Leave the images aside and copy out the whole listing, exact to the word.

— RAW DATA —
━━━━━━━━━━━━━━━━━━━━
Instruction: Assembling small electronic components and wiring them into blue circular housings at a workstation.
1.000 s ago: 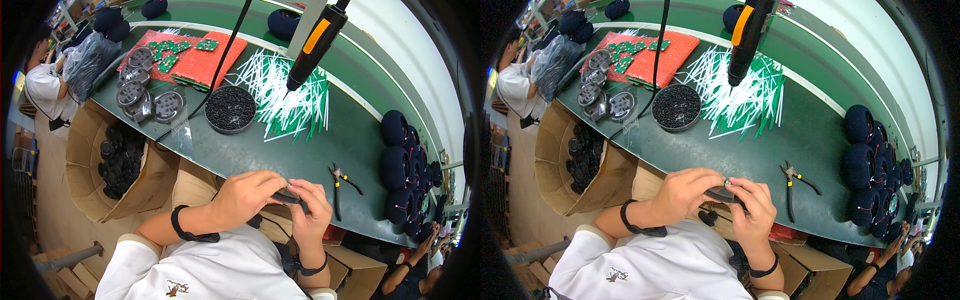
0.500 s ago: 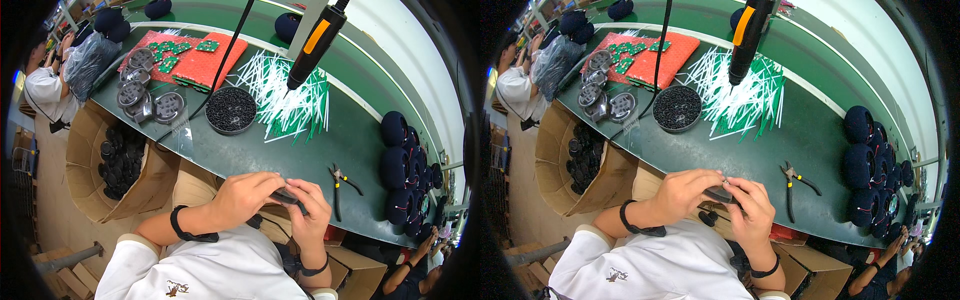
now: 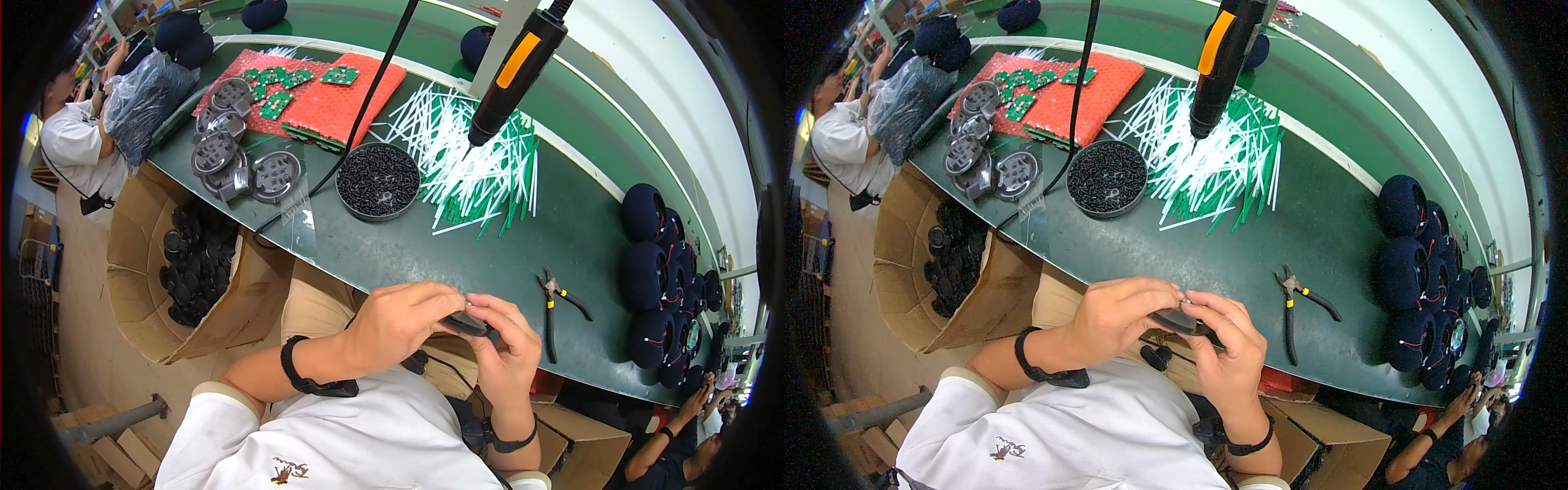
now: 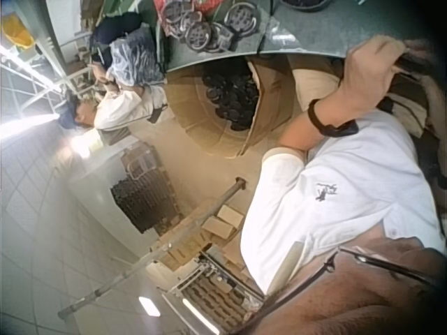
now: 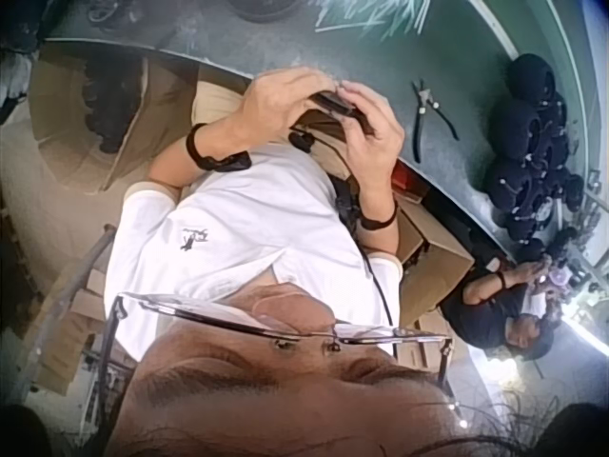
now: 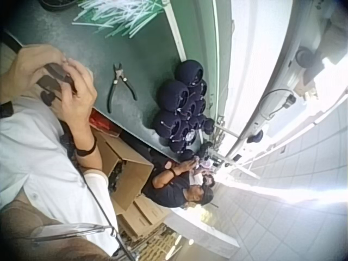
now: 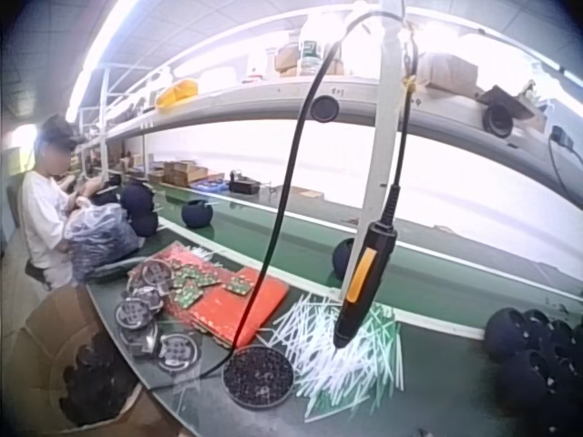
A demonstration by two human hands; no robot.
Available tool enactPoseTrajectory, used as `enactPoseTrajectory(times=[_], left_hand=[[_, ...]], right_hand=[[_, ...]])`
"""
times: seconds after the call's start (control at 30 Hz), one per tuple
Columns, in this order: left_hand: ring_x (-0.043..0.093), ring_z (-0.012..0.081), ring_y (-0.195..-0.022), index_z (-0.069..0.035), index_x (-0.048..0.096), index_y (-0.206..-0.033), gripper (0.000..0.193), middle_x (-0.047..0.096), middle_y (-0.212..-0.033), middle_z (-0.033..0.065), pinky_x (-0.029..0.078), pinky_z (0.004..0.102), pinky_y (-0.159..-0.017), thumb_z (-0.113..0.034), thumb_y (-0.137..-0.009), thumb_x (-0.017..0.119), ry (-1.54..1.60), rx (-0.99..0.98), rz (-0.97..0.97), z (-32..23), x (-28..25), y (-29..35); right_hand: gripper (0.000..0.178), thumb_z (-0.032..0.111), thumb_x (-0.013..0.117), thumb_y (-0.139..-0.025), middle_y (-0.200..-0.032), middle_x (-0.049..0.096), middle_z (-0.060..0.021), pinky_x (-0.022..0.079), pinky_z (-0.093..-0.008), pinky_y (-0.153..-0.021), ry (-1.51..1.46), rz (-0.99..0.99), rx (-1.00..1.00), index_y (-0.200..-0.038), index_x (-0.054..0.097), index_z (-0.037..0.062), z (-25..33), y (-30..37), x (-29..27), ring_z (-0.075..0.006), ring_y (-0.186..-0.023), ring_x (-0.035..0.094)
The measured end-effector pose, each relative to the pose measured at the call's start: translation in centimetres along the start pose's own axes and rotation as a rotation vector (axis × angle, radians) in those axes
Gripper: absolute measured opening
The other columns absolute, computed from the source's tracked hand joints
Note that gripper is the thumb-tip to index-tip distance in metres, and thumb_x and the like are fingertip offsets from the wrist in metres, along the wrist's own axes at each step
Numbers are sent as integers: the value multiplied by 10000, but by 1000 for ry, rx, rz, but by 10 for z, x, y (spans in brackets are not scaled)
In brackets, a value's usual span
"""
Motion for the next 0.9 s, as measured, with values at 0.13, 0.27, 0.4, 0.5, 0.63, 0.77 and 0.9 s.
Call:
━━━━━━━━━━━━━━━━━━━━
— RESPONSE AREA —
Instruction: Assembling small electronic components and wiring them into blue circular housings at a workstation.
1.000 s ago: 
0.500 s ago: 
now: 
now: 
now: 
now: 
now: 
A demonstration by two human hands; no robot.
Available tool enactPoseTrajectory, used as `enactPoseTrajectory(times=[_], left_hand=[[_, ...]], right_hand=[[_, ...]])`
"""
times: seconds after the call's start (control at 30 Hz), one per tuple
Columns, in this order: left_hand: ring_x (-0.043..0.093), ring_z (-0.012..0.081), ring_y (-0.195..-0.022), index_z (-0.069..0.035), index_x (-0.048..0.096), index_y (-0.206..-0.033), gripper (0.000..0.193), middle_x (-0.047..0.096), middle_y (-0.212..-0.033), middle_z (-0.033..0.065), pinky_x (-0.029..0.078), pinky_z (0.004..0.102), pinky_y (-0.159..-0.017), thumb_z (-0.113..0.034), thumb_y (-0.137..-0.009), thumb_x (-0.017..0.119), ry (-1.54..1.60), rx (-0.99..0.98), rz (-0.97..0.97), z (-32..23), x (-28..25), y (-29..35); right_hand: gripper (0.000..0.178), thumb_z (-0.032..0.111), thumb_x (-0.013..0.117), thumb_y (-0.139..-0.025), middle_y (-0.200..-0.032), middle_x (-0.049..0.096), middle_z (-0.060..0.021), pinky_x (-0.022..0.079), pinky_z (-0.093..-0.008), pinky_y (-0.153..-0.021), ry (-1.51..1.46), rz (-0.99..0.99), rx (-1.00..1.00), index_y (-0.200..-0.038), index_x (-0.054..0.097), index_z (-0.037..0.062), z (-25..33), y (-30..37), x (-29..27), ring_z (-0.075..0.006), ring_y (-0.186..-0.023), ring_x (-0.035..0.094)
The measured end-effector pose, each relative to the pose measured at the call's start: translation in centimetres along the start pose's own axes and rotation as a rotation vector (axis × angle, radians) in those axes
Gripper: absolute measured opening
The other columns absolute, computed from the source's tracked hand joints
Note that gripper is the thumb-tip to index-tip distance in metres, and thumb_x and the like are fingertip offsets from the wrist in metres, along the wrist's own axes at each step
Numbers are sent as integers: the value multiplied by 10000, but by 1000 for ry, rx, rz, but by 10 for z, x, y (spans in brackets are not scaled)
In brackets, a value's usual span
"""
Motion for the next 0.9 s, as measured, with values at 0.13, 0.27, 0.4, 0.5, 0.63, 0.77 and 0.9 s.
Call:

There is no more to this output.